We would expect the rating agencies to naturally be more conservative in their estimations given the nature of their work, and the forecast they publish in their monthly reports is essentially a macro-driven model that inputs data like GDP growth rates, unemployment rates and so on. Given the severity of the recession we might well expect these models to output very severe default rates, but modelling is only as good as your inputs, and arguably the most important input of this recession has come from the central banks in the form of liquidity.

The level of extraordinary stimulus injected into the system is really like nothing we have seen before, and while corporate bond purchases in Europe and the US directly inject liquidity into higher rated companies (though the Fed announced that they would buy ‘fallen angel’ HY names that were IG pre-crisis), the trickle-down effect of tightening IG spreads is to tighten HY spreads as investors look down the ratings curve for yield, making refinancing easier for lower rated companies too. This is coupled with a banking system that is in far better shape than it was during the last crisis, allowing companies to draw down on credit facilities or even renegotiate larger ones very quickly. Access to liquidity is better than it has ever been, and liquidity is the single most important aspect of a company’s ability to survive during a crisis. You can therefore see why default rate forecasts have been materially reduced since those estimations made in March. It is also worth noting that many names that are still very weakly positioned from a liquidity perspective are trading at recovery levels, so even if the default rate remained high, much of that has been priced in to the bonds of highly cyclical and lower rated companies.

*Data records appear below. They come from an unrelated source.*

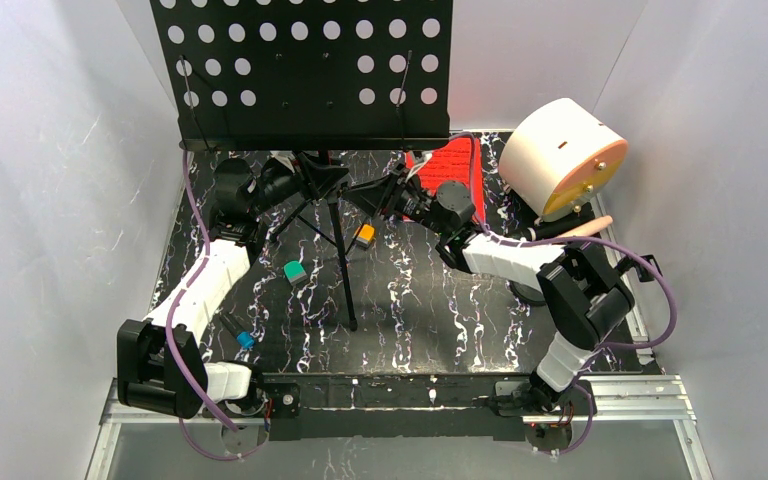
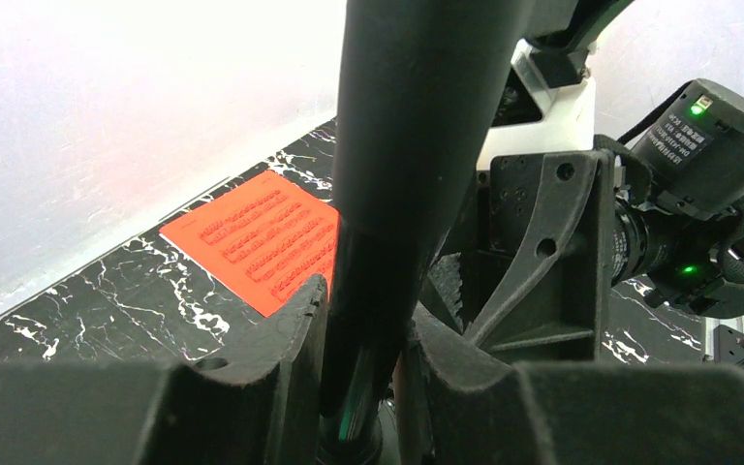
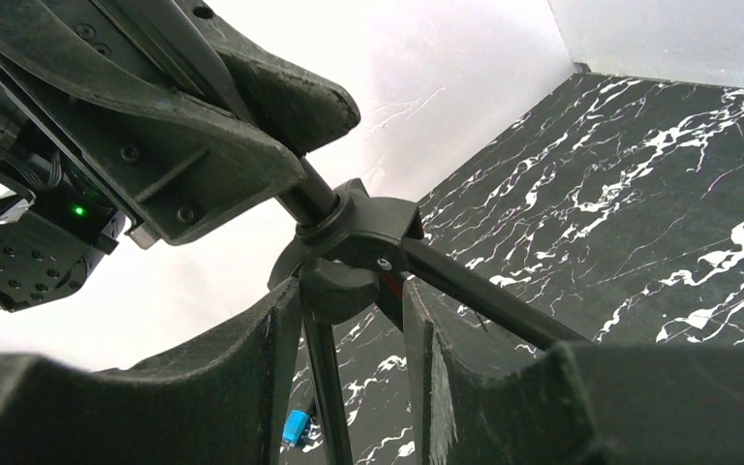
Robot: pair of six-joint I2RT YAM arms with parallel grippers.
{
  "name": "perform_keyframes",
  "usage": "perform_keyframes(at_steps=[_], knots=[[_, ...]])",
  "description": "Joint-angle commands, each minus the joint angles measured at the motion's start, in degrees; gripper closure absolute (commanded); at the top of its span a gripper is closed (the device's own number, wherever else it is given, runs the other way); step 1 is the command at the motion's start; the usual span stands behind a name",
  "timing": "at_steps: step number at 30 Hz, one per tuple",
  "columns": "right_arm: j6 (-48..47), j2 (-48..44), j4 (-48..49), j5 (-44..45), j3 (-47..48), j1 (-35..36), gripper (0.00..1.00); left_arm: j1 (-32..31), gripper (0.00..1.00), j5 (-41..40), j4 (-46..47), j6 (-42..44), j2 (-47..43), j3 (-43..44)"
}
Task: Pack up the instrument practice props
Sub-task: Unscrew the knob on the music stand.
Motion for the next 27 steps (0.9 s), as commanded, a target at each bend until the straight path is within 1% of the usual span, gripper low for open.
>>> perform_keyframes(at_steps=[1, 3, 6, 8, 10, 12, 13, 15, 17, 19, 21, 23, 24, 25, 27], knots=[[1.13, 0.23, 3.43, -2.01, 2.75, -0.31, 0.50, 0.39, 1.00, -1.63, -6.98, -4.10, 0.55, 0.82], [1.02, 0.31, 3.33, -2.00, 2.64, -0.31, 0.51, 0.40, 1.00, -1.55, -6.98, -4.10, 0.55, 0.87], [0.19, 0.41, 3.28, -2.03, 2.70, -0.30, 0.59, 0.35, 1.00, -1.48, -6.98, -4.02, 0.47, 0.90], [-0.64, 0.53, 3.04, -2.19, 3.06, -0.39, 0.68, 0.39, 1.00, -1.48, -7.00, -4.04, 0.47, 0.89], [-2.17, 0.82, 2.58, -3.00, 3.87, -0.40, 0.83, 0.36, 1.00, -1.39, -7.07, -4.02, 0.47, 0.91], [-5.12, 1.01, 2.17, -4.56, 4.84, -0.38, 0.96, 0.40, 1.00, -1.40, -7.00, -4.02, 0.47, 0.88], [-7.45, 0.98, 2.02, -5.82, 5.23, -0.38, 0.99, 0.37, 1.00, -1.42, -7.05, -4.01, 0.47, 0.91], [-13.83, 0.44, 0.96, -8.85, 5.66, -0.25, 0.99, 0.42, 1.00, -1.41, -7.15, -4.03, 0.47, 0.91], [-23.08, -0.75, -1.45, -12.12, 5.59, -0.16, 0.99, 0.39, 1.00, -1.38, -7.20, -3.97, 0.39, 0.98], [-33.43, -2.38, -5.94, -13.83, 5.75, 0.33, 0.99, 0.38, 1.00, -1.38, -7.19, -4.01, 0.44, 0.99], [-39.56, -3.84, -10.96, -14.22, 6.70, 0.30, 0.99, 0.41, 1.00, -1.38, -7.20, -4.04, 0.47, 0.97], [-40.53, -5.01, -14.55, -12.84, 7.74, 0.18, 0.99, 0.40, 1.00, -1.41, -7.20, -3.94, 0.47, 1.00], [-40.53, -5.42, -14.91, -11.87, 7.77, 0.10, 0.96, 0.39, 1.00, -1.39, -7.19, -3.99, 0.47, 0.95], [-39.51, -5.69, -14.54, -10.62, 7.51, -0.02, 0.91, 0.39, 1.00, -1.38, -7.24, -3.95, 0.49, 0.99], [-34.55, -5.91, -12.31, -8.07, 6.45, -0.47, 0.80, 0.38, 1.00, -1.29, -7.25, -4.01, 0.55, 0.99]])
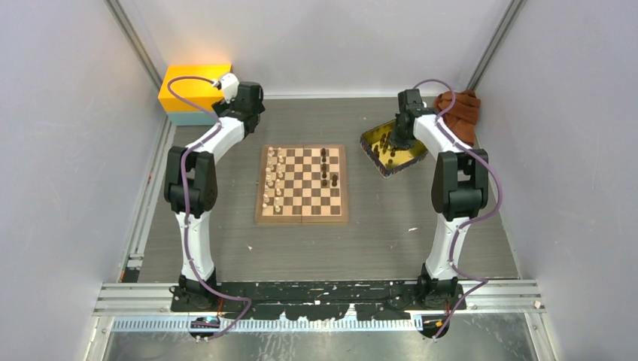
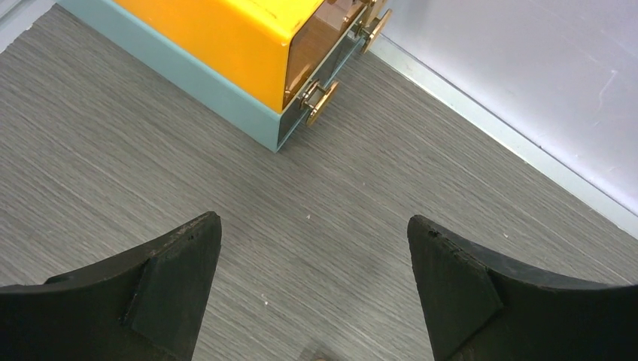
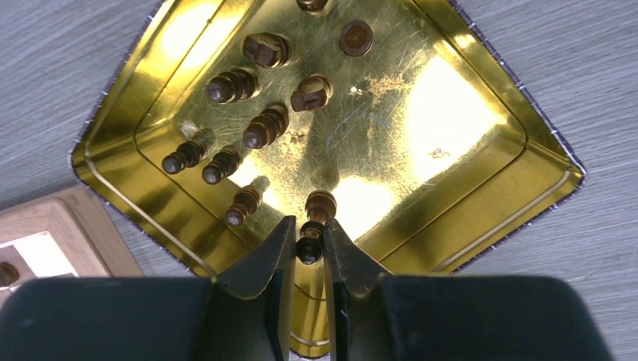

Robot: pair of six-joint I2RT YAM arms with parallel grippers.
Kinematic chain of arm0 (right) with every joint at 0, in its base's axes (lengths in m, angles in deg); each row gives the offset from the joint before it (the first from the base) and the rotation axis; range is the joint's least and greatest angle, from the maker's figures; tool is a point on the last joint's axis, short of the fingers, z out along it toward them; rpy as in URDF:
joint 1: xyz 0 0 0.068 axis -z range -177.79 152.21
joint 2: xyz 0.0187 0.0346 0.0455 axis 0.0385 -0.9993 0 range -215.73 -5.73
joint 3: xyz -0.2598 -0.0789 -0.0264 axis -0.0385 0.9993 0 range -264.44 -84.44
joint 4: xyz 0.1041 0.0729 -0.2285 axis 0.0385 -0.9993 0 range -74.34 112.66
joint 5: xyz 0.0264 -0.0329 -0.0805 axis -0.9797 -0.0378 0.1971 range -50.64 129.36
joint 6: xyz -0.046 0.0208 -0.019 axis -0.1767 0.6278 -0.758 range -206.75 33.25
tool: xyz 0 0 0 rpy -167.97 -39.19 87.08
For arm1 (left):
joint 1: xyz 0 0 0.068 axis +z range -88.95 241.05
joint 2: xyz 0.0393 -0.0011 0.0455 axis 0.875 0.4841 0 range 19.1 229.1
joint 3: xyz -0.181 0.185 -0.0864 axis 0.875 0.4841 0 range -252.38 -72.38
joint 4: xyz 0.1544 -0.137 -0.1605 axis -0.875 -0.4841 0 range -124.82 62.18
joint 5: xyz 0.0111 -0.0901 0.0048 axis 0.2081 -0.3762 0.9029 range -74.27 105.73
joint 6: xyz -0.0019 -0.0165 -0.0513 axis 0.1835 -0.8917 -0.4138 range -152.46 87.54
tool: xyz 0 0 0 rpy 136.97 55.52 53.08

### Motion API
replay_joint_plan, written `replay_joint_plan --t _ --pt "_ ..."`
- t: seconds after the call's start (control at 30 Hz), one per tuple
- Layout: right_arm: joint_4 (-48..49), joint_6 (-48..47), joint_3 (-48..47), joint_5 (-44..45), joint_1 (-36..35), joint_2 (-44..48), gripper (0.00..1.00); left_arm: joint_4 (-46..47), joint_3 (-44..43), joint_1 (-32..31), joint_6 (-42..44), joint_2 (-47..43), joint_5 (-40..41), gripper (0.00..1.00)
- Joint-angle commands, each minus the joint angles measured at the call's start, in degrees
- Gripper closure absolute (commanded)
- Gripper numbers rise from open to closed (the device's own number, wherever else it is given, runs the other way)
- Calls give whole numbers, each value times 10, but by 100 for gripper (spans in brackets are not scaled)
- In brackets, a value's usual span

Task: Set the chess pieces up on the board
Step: Pick up the chess piece from the storage box, then place the chess piece on the chessboard.

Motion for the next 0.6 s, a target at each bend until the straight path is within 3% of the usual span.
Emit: replay_joint_plan --t 0.0,0.23,0.57 --pt "16 -7 -30 12 -5 55 99 11 8 4 -2 -48 8 6" --pt "6 -17 -52 12 -27 66 99 7 20 4 2 -67 13 6" --pt "-42 -32 -104 14 -111 73 99 1 45 -2 -2 -99 19 6"
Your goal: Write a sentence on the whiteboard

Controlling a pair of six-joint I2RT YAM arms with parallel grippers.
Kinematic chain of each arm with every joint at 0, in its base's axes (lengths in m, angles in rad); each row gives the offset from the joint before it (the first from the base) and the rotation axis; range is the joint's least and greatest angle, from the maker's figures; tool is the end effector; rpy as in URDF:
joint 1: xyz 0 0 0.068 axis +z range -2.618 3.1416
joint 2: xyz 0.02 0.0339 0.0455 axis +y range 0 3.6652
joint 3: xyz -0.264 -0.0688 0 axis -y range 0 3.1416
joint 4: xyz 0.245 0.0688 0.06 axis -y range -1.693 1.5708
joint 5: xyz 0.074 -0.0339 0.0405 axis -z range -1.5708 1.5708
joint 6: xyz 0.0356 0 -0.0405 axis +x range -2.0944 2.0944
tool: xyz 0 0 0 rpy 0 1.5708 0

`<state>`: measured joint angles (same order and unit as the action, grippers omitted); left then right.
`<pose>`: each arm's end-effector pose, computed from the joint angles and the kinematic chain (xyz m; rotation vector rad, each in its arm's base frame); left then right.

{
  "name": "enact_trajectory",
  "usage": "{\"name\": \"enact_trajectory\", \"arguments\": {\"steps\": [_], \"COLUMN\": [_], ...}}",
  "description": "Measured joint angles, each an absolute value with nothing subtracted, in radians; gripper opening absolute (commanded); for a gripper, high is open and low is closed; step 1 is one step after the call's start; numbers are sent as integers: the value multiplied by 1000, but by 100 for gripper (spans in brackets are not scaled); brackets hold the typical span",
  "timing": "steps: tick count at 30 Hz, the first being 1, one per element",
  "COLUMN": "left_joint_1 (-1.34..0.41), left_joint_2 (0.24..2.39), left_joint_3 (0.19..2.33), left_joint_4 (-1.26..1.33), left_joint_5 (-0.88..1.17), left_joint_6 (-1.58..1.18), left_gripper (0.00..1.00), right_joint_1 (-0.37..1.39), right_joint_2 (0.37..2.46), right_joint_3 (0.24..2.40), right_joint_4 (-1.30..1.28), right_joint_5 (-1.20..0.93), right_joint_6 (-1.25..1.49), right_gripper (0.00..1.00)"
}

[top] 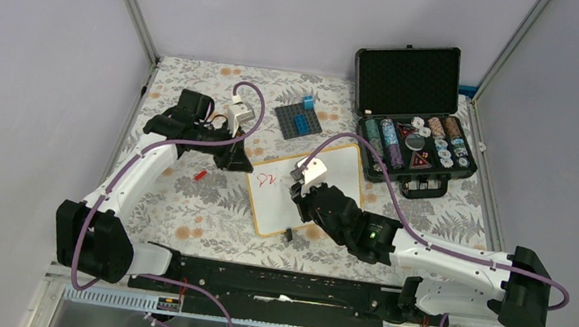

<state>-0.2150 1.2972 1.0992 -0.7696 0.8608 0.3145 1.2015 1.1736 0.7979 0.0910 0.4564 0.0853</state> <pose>0.2442 -0.0810 0.2983 0.9252 2.1485 -1.0260 0.1119 0.2457 0.2931 -0.6972 1.7165 0.4813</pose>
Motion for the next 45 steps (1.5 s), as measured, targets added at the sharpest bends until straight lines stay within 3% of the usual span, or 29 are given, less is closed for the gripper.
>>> {"name": "enact_trajectory", "arguments": {"steps": [45], "left_joint_1": [-215], "left_joint_2": [1297], "left_joint_3": [1099], "left_joint_4": [-769], "left_joint_5": [859], "left_joint_6": [315], "left_gripper": [0], "right_joint_1": [1156], "right_joint_2": [1232], "right_joint_3": [826], "right_joint_4": [99], "right_joint_5": [469], "right_joint_6": [57], "right_gripper": [0]}}
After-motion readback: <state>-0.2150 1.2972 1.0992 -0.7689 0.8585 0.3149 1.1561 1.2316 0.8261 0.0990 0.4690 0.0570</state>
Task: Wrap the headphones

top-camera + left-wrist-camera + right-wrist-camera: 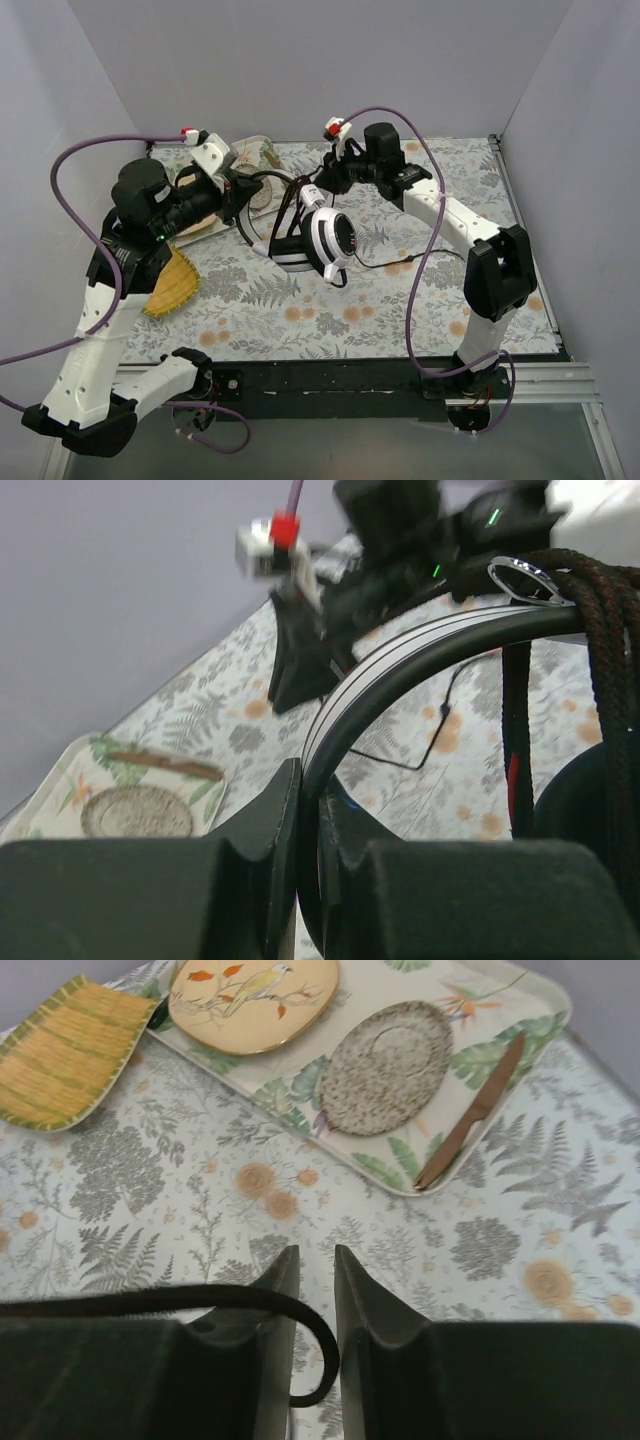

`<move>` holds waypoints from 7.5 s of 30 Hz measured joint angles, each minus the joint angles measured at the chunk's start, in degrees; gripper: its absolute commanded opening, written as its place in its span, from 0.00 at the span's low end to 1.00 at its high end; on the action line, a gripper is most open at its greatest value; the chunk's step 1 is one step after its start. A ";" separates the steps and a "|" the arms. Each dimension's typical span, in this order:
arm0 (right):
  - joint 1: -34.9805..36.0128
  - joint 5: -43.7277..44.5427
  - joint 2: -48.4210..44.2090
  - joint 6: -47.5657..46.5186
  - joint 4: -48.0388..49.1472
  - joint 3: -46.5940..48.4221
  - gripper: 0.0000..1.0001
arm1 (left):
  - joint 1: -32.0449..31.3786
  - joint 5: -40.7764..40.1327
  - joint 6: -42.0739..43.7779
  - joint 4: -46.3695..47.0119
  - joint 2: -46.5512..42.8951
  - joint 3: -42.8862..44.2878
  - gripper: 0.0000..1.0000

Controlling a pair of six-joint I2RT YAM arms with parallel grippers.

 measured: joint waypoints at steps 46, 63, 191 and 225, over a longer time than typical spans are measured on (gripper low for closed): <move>30.86 19.17 -9.97 0.68 15.56 -38.64 0.01 | 7.93 -50.95 -10.21 21.68 12.74 5.77 0.00; 39.10 42.64 -31.91 -7.89 -12.00 -12.83 0.01 | 6.88 -48.70 23.15 44.63 15.12 -25.79 0.00; 10.38 -1.18 0.66 22.75 52.43 -34.49 0.01 | 0.74 -20.50 -15.67 2.10 12.70 24.26 0.00; 35.76 47.45 -11.45 -1.42 -22.97 -2.21 0.01 | 7.89 -44.09 26.75 42.56 10.21 -26.93 0.00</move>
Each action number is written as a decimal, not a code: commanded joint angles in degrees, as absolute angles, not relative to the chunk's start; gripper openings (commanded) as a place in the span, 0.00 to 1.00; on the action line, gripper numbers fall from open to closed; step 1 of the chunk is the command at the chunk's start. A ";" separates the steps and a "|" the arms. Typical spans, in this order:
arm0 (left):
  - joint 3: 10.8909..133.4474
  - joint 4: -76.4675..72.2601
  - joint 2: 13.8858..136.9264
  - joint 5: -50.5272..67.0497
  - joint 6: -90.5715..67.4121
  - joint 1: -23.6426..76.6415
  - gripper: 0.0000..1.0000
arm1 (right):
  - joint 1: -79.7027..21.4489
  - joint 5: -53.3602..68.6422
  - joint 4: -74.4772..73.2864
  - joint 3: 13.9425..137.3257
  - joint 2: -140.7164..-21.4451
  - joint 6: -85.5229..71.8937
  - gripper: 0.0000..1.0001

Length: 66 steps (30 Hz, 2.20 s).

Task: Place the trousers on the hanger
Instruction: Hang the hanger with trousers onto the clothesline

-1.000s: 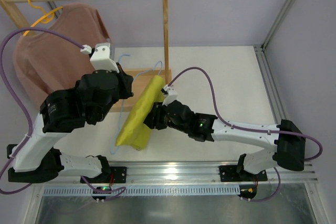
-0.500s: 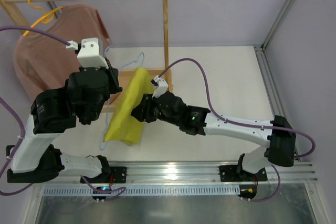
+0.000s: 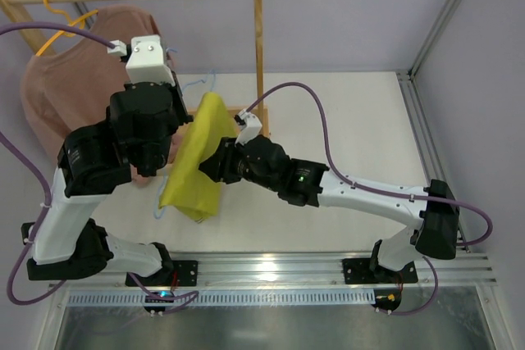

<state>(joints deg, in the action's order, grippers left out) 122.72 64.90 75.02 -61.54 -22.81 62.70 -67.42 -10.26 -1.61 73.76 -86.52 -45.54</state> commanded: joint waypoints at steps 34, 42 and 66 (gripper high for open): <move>138.08 38.15 88.85 -35.77 -8.44 35.86 0.00 | -62.06 -6.33 -3.42 94.21 -100.63 -39.38 0.39; 139.21 32.00 92.46 -32.87 -7.21 31.29 0.00 | -61.61 -2.64 -1.15 86.42 -94.16 -37.62 0.39; 137.74 27.51 96.68 -31.20 -4.39 24.96 0.00 | -63.55 2.90 8.00 54.49 -63.02 -42.80 0.40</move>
<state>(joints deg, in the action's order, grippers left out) 138.34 36.14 97.76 -32.34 -4.23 25.98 -63.53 3.60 4.32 55.16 -65.73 -42.26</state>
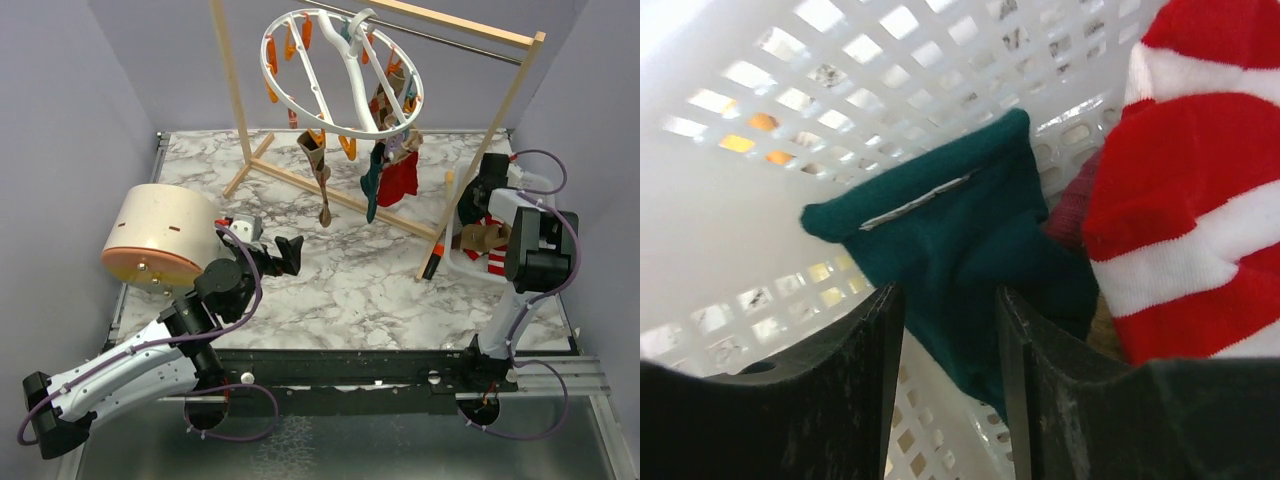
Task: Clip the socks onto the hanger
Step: Pick up the sock from the bin.
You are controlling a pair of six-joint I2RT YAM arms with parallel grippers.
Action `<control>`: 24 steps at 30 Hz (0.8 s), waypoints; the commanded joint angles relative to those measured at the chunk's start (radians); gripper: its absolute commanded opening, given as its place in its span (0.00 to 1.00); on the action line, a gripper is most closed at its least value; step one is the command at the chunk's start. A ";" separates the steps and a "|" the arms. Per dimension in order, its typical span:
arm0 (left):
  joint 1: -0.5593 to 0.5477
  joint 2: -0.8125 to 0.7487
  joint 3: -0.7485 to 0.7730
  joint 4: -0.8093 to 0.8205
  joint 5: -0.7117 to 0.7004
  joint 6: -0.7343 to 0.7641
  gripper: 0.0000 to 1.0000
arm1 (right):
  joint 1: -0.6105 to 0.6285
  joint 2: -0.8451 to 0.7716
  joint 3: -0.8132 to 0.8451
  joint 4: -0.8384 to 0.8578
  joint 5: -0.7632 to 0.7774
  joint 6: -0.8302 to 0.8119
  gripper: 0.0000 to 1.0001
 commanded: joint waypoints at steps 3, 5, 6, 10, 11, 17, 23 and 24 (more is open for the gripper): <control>0.007 0.002 -0.010 0.019 0.015 0.016 0.99 | -0.004 0.045 0.006 -0.045 0.000 -0.022 0.40; 0.008 0.001 -0.009 0.019 0.018 0.017 0.99 | -0.004 0.038 -0.002 -0.045 0.001 -0.025 0.34; 0.008 0.000 -0.009 0.018 0.019 0.015 0.99 | -0.004 0.030 -0.008 -0.044 0.003 -0.023 0.30; 0.008 -0.007 -0.008 0.012 0.022 0.011 0.99 | -0.004 -0.031 -0.020 -0.037 -0.004 -0.010 0.07; 0.008 -0.011 -0.007 0.010 0.022 0.009 0.99 | -0.004 -0.049 -0.014 -0.049 -0.007 -0.001 0.01; 0.008 -0.047 -0.010 0.002 0.033 -0.006 0.99 | -0.004 -0.187 0.029 -0.103 0.003 0.058 0.00; 0.008 -0.083 -0.015 0.001 0.047 -0.021 0.99 | -0.004 -0.365 0.033 -0.155 0.035 0.087 0.00; 0.008 -0.086 -0.017 0.001 0.049 -0.023 0.99 | -0.004 -0.394 0.031 -0.169 0.043 0.090 0.00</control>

So that forecast default rate from JP Morgan of 4%, while sounding optically low, is grounded in the reality of aggressive monetary policy and a resilient banking system. Jamie Dimon, JP Morgan’s CEO, recently said that the bank’s base case is for no more loss provisions in the second quarter, as we highlighted in a  recent blog , and that is after only taking an $8bn provision in the first quarter (less than 1% of its loan book). This is a very bullish statement from the largest banking franchise in the world, and given the banks are immersed in the world of credit at the ‘coalface’ of the transmission mechanism, all the more important.

Ultimately, while we remain cautious on certain sectors (particularly those we consider to be going through structural shifts due to COVID-19) and low rated companies (single-B rated and below), a default cycle we expect to be more subdued than initially feared makes selectively adding high quality cyclical risk look more attractive.